# Low Oil pressure + ABS + BRAKE + Engine Temp Gauge Malf. + No Tachymeter + No Triptronic



## jep_1 (Nov 9, 2009)

Hi,
Would anyone have any idea what could be wrong with my 99' Passat V6 2.8L 133K miles. 
Normal Driving Conditions: Usually the temperature gauge is not operating. Sometimes it pops up and stays at a perfect running temperature, and then without any apparent reason it drops to zero. 
Normal Driving Conditions: Quite often (almost once a day) it seems that my car's electrical system resets itself - this is evident by the clock resetting to 12:00 and the Trip counter to 0 miles. 
Always: After I bought the car (used) I used the Triptronic semi-automatic transmission maybe once or twice to check if it was working - and it did. But now - no more. Any suggestions what could be wrong with that? The tranny seems fine otherwise - perhaps some sort of electrical failure? 
Newest Problem: Normal Driving Conditions: While driving at various speeds the Brake indicator and ABS indicator and Low oil pressure indicator all light up - and a warning chime comes on. I've topped off the oil and checked all the liquids in the system - everything seems to be fine. 

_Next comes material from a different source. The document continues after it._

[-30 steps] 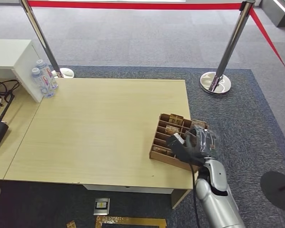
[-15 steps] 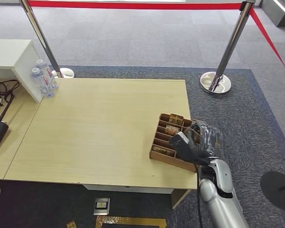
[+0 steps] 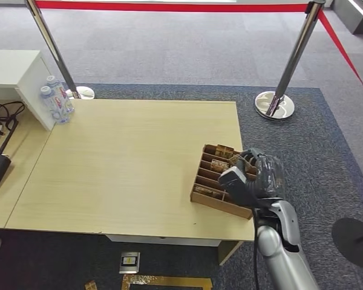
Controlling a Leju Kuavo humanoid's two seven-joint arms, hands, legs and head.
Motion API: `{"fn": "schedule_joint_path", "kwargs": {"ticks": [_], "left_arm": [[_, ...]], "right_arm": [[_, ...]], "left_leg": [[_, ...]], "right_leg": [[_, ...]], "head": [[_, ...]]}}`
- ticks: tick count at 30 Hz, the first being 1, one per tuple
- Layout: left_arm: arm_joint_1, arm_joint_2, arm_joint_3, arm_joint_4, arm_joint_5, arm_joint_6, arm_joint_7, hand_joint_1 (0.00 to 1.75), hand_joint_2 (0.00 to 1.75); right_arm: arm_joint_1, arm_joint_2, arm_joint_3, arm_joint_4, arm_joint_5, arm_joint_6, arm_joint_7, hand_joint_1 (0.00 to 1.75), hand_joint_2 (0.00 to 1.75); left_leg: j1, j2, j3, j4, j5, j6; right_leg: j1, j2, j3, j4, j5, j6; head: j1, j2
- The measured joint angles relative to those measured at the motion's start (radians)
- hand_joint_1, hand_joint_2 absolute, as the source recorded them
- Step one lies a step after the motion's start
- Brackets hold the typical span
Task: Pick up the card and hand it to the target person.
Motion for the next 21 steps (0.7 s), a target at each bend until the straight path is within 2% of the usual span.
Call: {"fn": "schedule_joint_path", "kwargs": {"ticks": [3,7,11,16,21], "left_arm": [[0.0,0.0,0.001,0.0,0.002,0.005,0.002,0.0,1.75],[0.0,0.0,0.001,0.0,0.001,0.008,0.0,0.0,1.75],[-0.001,0.0,0.001,0.0,-0.007,0.008,-0.003,0.0,1.75],[-0.003,0.0,-0.002,0.0,-0.033,0.003,-0.005,0.0,1.75],[-0.006,0.0,-0.008,0.0,-0.051,-0.003,0.0,0.0,1.75]], "right_arm": [[-0.009,0.0,0.027,-0.006,-0.067,0.017,-0.039,1.49,1.75],[-0.028,0.016,0.072,0.003,-0.143,0.029,-0.085,1.68,1.75],[-0.055,0.046,0.134,0.031,-0.175,0.049,-0.109,1.74,1.75],[-0.143,0.106,0.236,0.147,-0.172,0.087,-0.087,1.74,1.75],[-0.237,0.173,0.305,0.311,-0.145,0.077,-0.05,1.69,1.75]], "left_leg": [[0.0,0.0,0.0,0.0,0.0,0.0],[0.0,0.0,0.0,0.0,0.0,0.0],[0.0,0.0,-0.001,0.0,0.0,0.0],[0.001,0.0,-0.001,0.0,0.001,-0.001],[0.001,0.0,-0.001,0.0,0.002,-0.002]], "right_leg": [[0.0,0.0,0.0,0.0,0.0,0.0],[0.0,0.0,0.0,0.0,0.0,0.0],[0.0,0.0,0.0,0.001,0.0,0.0],[0.001,0.0,0.0,0.001,0.0,-0.001],[0.001,0.0,-0.001,0.001,0.001,-0.001]], "head": [[0.0,0.0],[0.0,0.0],[0.0,0.0],[0.0,0.0],[0.0,0.0]]}}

Any suggestions will be much appreciated! Thank you!


----------



## walkingfool (Mar 24, 2008)

*Re: Low Oil pressure + ABS + BRAKE + Engine Temp Gauge Malf. + No Tachymeter + No Triptronic (jep_1)*

(1) The temperature sensor is a known issue. It should be replaced, just in case. It's not expensive. I like to get parts at ECS Tuning because their web site is so easy to use but if you read a few posts you'll read of a number of other parts suppliers that are prompt and efficient and reasonably inexpensive.
(2) It seems to me like your other problems are due to an electrical gremlin. Make sure connections are clean, dry, and tight. Inspect the wiring for damage that could lead to an intermittent short. I'm sure you already knew that.
After you've got it sorted out let us know what you found.


----------



## tryin2vw (Dec 30, 2006)

*Re: Low Oil pressure + ABS + BRAKE + Engine Temp Gauge Malf. + No Tachymeter + No Triptronic (jep_1)*


_Quote, originally posted by *jep_1* »_Hi,
Newest Problem: Normal Driving Conditions: While driving at various speeds the Brake indicator and ABS indicator and Low oil pressure indicator all light up - and a warning chime comes on. I've topped off the oil and checked all the liquids in the system - everything seems to be fine. 

Any suggestions will be much appreciated! Thank you! 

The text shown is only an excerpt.